In full and without alteration, write out the data below.

Collection entries

┌────────

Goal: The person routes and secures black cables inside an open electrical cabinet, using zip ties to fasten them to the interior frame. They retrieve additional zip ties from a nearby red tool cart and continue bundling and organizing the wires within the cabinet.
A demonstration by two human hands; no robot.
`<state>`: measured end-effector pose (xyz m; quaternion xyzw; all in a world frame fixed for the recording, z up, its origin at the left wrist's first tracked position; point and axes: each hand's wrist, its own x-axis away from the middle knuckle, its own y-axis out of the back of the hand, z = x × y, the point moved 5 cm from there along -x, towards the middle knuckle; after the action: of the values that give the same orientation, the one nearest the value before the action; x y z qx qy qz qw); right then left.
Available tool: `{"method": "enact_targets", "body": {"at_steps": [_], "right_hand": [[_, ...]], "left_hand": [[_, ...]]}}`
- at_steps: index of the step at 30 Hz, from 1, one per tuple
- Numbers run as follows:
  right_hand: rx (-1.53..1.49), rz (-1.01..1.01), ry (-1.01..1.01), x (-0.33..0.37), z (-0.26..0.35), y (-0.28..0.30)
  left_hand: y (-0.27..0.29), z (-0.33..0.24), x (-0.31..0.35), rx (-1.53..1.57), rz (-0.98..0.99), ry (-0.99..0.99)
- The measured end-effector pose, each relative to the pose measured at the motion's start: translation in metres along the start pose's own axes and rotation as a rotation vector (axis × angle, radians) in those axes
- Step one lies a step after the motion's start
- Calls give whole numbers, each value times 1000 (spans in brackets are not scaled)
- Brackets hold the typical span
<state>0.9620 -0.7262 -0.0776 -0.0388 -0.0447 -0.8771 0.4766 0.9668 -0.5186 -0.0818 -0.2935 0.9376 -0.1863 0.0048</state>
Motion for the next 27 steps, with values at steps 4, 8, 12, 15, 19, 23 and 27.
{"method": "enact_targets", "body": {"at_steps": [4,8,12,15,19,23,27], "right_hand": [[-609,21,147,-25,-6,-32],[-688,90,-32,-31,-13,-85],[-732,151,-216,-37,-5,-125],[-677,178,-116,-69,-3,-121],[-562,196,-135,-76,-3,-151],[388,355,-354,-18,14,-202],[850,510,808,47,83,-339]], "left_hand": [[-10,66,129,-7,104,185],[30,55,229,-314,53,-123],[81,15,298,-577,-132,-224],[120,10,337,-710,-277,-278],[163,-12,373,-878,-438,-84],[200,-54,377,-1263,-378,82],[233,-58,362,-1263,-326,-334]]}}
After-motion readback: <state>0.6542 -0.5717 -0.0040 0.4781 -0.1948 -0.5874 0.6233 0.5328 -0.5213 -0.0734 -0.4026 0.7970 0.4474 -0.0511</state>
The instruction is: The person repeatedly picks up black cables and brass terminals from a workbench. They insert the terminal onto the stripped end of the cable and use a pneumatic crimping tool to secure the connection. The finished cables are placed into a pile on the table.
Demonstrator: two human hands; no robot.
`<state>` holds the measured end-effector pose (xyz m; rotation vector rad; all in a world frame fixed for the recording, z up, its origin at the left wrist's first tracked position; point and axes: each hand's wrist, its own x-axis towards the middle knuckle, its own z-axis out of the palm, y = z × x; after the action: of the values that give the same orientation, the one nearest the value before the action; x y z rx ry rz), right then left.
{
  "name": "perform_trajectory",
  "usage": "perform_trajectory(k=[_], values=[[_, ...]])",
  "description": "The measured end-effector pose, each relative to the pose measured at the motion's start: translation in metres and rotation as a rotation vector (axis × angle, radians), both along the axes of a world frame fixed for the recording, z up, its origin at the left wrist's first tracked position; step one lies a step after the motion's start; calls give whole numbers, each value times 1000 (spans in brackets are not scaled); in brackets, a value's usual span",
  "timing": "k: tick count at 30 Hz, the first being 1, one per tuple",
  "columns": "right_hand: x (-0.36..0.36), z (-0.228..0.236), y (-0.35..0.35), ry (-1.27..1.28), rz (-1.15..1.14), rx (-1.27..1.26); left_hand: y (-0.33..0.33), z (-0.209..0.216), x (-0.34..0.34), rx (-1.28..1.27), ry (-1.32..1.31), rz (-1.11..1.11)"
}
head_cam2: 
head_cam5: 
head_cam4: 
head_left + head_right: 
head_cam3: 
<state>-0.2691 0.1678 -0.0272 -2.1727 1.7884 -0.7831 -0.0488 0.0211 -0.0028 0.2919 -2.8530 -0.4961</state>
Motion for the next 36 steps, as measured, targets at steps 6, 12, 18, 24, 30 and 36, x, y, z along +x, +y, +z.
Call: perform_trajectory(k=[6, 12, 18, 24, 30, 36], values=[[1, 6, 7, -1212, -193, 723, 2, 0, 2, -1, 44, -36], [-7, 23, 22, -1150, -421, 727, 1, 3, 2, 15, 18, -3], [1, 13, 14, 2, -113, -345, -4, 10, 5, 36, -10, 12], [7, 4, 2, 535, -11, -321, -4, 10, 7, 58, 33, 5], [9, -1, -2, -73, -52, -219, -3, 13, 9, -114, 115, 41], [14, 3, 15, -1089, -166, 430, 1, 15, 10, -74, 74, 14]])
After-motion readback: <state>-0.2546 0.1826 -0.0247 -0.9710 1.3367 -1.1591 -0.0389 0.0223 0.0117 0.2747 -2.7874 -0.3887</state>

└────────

COMPLETED EXERCISE:
Goal: The person routes and secures black cables inside an open electrical cabinet, using zip ties to fasten them to the interior frame. They retrieve additional zip ties from a nearby red tool cart and continue bundling and organizing the wires within the cabinet.
A demonstration by two human hands; no robot.
`<state>`: measured end-effector pose (xyz m; quaternion xyzw; all in a world frame fixed for the recording, z up, its origin at the left wrist's first tracked position; point and axes: each hand's wrist, its own x-axis away from the middle knuckle, its own y-axis out of the back of the hand, z = x × y, the point moved 5 cm from there along -x, towards the middle knuckle; after the action: of the values that give the same orientation, the one nearest the value before the action; x y z qx qy qz qw); right then left.
Available tool: `{"method": "enact_targets", "body": {"at_steps": [_], "right_hand": [[_, ...]], "left_hand": [[_, ...]]}}`
- at_steps: index of the step at 30 Hz, from 1, one per tuple
- Numbers run as follows:
  right_hand: rx (-1.53..1.49), rz (-1.01..1.01), ry (-1.01..1.01), x (-0.33..0.37), z (-0.26..0.35), y (-0.28..0.30)
  left_hand: y (-0.27..0.29), z (-0.33..0.24), x (-0.31..0.35), rx (-1.53..1.57), rz (-0.98..0.99), ry (-0.99..0.99)
- The measured end-effector pose, each relative to the pose measured at the motion's start: translation in metres along the start pose's own axes and rotation as a rotation vector (axis × angle, radians) in those axes
- Step one lies a step after the motion's start
- Calls give whole numbers, each value times 1000 (spans in brackets are not scaled)
- Brackets hold the typical span
<state>0.9620 -0.7262 -0.0776 -0.0388 -0.0447 -0.8771 0.4766 0.9668 -0.5186 -0.0818 -0.2935 0.9376 -0.1863 0.0048</state>
Motion for the next 27 steps, with values at steps 4, 8, 12, 15, 19, 23 and 27.
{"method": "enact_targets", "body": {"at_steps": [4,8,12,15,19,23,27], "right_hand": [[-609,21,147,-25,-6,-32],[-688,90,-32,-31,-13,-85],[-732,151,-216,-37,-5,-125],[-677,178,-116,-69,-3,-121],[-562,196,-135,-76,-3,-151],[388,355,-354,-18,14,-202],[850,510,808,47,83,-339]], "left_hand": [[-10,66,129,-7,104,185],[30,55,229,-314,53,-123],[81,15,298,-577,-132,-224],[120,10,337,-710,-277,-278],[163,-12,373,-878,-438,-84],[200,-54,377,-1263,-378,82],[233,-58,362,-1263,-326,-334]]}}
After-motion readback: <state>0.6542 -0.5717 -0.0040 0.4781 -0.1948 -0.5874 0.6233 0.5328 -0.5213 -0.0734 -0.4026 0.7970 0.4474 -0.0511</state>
The instruction is: The person repeatedly picks up black cables and brass terminals from a workbench. They insert the terminal onto the stripped end of the cable and use a pneumatic crimping tool to secure the connection. The finished cables are placed into a pile on the table.
Demonstrator: two human hands; no robot.
`<state>` holds the measured end-effector pose (xyz m; rotation vector rad; all in a world frame fixed for the recording, z up, its origin at the left wrist's first tracked position; point and axes: each hand's wrist, its own x-axis towards the middle knuckle, its own z-axis out of the palm, y = z × x; after the action: of the values that give the same orientation, the one nearest the value before the action; x y z rx ry rz), right then left.
{
  "name": "perform_trajectory",
  "usage": "perform_trajectory(k=[_], values=[[_, ...]])",
  "description": "The measured end-effector pose, each relative to the pose measured at the motion's start: translation in metres and rotation as a rotation vector (axis × angle, radians), both along the axes of a world frame fixed for the recording, z up, its origin at the left wrist's first tracked position; step one lies a step after the motion's start; calls give whole numbers, each value times 1000 (spans in brackets are not scaled); in brackets, a value's usual span",
  "timing": "k: tick count at 30 Hz, the first being 1, one per tuple",
  "columns": "right_hand: x (-0.36..0.36), z (-0.228..0.236), y (-0.35..0.35), ry (-1.27..1.28), rz (-1.15..1.14), rx (-1.27..1.26); left_hand: y (-0.33..0.33), z (-0.209..0.216), x (-0.34..0.34), rx (-1.28..1.27), ry (-1.32..1.31), rz (-1.11..1.11)"
}
head_cam2: 
head_cam5: 
head_cam4: 
head_left + head_right: 
head_cam3: 
<state>-0.2691 0.1678 -0.0272 -2.1727 1.7884 -0.7831 -0.0488 0.0211 -0.0028 0.2919 -2.8530 -0.4961</state>
Motion for the next 36 steps, as measured, targets at steps 6, 12, 18, 24, 30 and 36, x, y, z along +x, +y, +z.
Call: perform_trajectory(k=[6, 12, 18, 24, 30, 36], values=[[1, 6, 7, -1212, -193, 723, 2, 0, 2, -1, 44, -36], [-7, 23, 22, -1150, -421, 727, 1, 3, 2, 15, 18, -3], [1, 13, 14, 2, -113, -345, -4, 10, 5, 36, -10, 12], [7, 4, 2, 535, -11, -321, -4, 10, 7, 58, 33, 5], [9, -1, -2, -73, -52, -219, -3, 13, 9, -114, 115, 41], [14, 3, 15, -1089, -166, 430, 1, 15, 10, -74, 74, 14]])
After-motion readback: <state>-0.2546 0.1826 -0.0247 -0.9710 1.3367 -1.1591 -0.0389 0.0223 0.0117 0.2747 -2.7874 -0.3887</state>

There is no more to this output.